Exercise
Provide again, from the entries below, every line from the one containing "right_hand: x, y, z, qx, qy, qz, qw" through the one containing "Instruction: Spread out", exactly as written, and no other line.
== Segment start ==
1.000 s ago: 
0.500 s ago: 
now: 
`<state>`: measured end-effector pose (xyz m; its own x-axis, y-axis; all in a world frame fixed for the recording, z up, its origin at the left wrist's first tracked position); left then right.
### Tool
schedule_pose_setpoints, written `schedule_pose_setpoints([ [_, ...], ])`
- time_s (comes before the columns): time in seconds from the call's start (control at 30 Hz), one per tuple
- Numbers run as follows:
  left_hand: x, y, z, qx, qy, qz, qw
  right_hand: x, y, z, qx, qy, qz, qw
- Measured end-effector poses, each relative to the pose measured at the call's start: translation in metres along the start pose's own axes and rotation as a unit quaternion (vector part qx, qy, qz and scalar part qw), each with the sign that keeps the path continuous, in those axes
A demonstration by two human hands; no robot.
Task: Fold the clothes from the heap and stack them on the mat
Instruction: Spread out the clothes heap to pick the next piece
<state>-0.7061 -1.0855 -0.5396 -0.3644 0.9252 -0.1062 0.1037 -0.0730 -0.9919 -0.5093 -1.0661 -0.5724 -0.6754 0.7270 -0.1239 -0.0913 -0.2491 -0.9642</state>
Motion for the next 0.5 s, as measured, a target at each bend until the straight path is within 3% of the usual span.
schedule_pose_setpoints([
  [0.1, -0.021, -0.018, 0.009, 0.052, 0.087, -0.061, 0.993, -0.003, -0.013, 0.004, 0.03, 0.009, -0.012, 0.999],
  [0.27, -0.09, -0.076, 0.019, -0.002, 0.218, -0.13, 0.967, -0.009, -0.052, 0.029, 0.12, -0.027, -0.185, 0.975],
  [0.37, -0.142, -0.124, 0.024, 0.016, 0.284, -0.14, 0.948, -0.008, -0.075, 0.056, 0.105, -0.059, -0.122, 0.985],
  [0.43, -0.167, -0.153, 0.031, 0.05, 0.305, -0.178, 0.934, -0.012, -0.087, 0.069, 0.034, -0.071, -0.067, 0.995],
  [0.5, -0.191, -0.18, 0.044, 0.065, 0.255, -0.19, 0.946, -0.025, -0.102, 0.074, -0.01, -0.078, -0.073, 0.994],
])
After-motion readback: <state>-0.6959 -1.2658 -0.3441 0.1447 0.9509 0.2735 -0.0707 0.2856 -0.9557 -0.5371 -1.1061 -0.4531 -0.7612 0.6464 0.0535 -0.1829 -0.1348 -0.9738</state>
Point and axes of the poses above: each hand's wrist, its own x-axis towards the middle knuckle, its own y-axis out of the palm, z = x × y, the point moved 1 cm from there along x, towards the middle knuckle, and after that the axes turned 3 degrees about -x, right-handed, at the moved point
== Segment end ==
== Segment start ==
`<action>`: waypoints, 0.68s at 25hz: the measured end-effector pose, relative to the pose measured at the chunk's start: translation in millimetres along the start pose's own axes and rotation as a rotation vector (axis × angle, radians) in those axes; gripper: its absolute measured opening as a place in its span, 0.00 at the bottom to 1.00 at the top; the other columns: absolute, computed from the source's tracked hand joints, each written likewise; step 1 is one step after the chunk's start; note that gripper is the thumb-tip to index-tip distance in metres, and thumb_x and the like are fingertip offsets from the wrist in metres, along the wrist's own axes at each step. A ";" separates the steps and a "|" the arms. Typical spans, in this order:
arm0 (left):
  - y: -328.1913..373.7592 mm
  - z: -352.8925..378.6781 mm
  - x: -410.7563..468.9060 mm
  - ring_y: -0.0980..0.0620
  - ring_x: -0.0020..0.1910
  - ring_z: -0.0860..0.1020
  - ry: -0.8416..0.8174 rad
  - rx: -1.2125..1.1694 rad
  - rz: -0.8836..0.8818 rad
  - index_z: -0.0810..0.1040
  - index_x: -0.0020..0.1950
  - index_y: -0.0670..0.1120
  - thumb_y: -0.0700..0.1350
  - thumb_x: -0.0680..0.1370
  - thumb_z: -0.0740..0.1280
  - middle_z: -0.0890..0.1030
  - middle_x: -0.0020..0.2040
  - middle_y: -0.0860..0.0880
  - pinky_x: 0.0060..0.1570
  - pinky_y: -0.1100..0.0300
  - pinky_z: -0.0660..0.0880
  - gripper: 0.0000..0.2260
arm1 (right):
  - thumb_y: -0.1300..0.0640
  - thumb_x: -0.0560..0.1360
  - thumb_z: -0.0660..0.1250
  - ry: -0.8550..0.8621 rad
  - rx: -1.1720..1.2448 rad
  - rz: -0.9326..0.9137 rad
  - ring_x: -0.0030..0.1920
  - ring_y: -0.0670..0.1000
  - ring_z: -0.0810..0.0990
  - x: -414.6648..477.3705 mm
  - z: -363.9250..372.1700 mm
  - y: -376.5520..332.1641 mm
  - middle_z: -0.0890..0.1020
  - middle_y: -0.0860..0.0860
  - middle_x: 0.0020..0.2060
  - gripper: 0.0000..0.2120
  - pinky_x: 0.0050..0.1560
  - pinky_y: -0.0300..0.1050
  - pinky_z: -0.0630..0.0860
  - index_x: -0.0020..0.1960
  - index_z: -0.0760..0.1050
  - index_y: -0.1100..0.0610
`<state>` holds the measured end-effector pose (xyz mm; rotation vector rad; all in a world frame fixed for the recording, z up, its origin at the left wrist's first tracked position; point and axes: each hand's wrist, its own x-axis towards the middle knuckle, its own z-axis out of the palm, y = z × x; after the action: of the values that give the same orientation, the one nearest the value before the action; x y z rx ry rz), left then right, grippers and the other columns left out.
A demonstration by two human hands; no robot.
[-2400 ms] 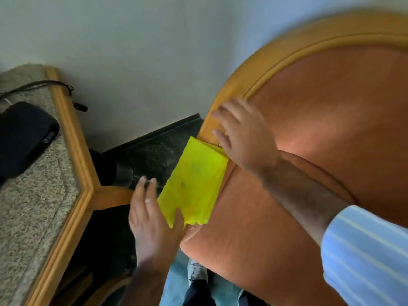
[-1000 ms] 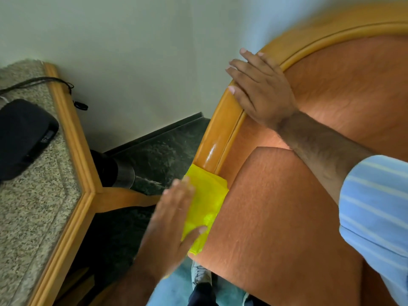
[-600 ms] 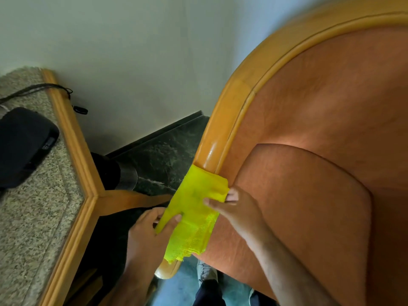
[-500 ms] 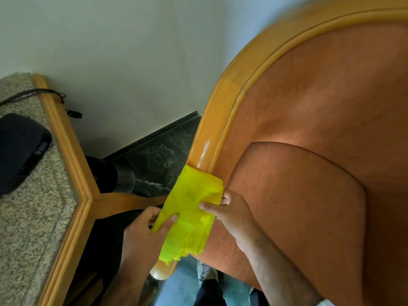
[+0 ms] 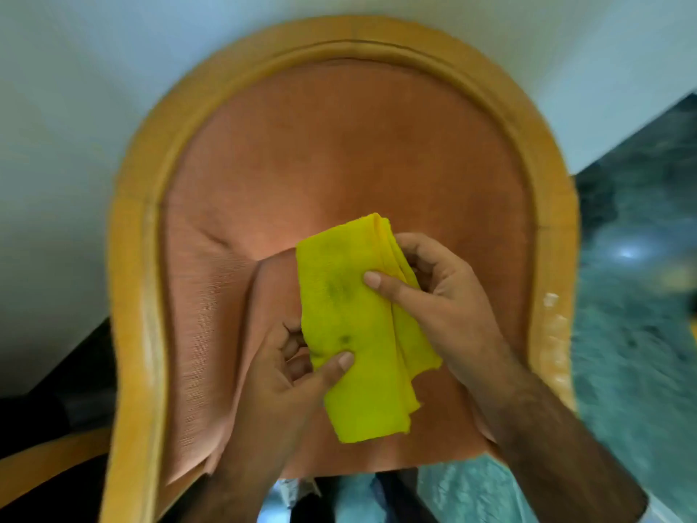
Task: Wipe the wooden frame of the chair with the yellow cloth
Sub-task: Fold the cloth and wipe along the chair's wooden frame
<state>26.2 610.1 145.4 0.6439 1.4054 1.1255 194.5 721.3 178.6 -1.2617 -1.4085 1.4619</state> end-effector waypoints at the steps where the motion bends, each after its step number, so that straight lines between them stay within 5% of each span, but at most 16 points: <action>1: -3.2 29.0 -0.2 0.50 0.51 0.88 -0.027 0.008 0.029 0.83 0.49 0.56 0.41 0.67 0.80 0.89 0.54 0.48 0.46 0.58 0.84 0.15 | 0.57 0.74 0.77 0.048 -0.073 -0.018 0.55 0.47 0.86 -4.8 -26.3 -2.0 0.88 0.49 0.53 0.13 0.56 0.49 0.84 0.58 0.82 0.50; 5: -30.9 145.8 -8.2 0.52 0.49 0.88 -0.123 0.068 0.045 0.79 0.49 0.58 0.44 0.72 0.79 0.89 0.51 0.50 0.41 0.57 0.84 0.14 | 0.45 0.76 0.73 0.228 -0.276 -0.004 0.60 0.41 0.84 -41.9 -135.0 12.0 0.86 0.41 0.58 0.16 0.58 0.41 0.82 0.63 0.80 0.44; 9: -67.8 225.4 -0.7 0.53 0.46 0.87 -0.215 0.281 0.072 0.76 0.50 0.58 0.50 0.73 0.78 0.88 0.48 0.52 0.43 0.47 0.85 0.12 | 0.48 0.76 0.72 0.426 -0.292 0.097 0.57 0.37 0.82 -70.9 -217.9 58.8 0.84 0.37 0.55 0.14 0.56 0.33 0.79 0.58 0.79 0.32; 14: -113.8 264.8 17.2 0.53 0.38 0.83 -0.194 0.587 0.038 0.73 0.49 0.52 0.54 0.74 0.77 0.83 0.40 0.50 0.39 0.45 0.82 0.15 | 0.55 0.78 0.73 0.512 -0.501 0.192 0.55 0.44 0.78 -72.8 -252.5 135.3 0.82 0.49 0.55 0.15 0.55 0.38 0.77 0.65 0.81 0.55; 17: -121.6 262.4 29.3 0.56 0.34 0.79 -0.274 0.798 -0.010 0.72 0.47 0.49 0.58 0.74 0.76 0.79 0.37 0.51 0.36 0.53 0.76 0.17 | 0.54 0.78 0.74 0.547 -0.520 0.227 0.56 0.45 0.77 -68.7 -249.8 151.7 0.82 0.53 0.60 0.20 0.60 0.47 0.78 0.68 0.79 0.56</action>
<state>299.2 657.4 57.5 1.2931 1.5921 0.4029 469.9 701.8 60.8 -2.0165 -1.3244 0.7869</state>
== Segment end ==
Answer space
  right_hand: x, y, z, qx, qy, qz, qw
- Measured end-effector poses, each relative to the pose measured at the call's start: translation in metres along the start pose's own axes and rotation as a unit quaternion (vector part qx, qy, qz and scalar part qw), each with the sign that keeps the path continuous, in those axes
A demonstration by two human hands; no robot.
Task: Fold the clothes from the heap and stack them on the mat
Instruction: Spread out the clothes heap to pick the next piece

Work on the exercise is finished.